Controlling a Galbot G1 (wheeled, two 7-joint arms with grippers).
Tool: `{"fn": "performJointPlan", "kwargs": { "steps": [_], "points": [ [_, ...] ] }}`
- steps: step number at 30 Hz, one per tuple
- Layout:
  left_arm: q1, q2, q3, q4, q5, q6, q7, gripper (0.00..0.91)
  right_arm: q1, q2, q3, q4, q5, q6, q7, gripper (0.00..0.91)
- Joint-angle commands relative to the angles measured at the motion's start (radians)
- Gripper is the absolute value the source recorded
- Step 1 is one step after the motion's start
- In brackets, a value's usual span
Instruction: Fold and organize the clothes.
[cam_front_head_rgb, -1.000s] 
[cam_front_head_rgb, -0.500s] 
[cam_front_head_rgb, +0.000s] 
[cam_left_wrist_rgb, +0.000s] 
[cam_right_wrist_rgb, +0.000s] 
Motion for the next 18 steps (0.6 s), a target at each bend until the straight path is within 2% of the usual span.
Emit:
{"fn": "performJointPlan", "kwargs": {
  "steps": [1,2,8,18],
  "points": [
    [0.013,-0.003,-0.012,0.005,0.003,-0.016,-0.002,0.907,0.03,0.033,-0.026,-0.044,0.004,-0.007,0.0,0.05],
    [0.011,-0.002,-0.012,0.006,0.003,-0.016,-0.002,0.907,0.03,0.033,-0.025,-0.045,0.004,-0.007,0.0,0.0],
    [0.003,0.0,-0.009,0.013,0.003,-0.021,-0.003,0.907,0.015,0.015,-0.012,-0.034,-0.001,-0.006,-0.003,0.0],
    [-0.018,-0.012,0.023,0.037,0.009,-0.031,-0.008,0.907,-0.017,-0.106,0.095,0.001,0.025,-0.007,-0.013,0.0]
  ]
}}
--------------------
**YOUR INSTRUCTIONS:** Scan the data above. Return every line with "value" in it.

**SOLUTION BELOW:**
- Gripper is the absolute value the source recorded
- In brackets, a value's usual span

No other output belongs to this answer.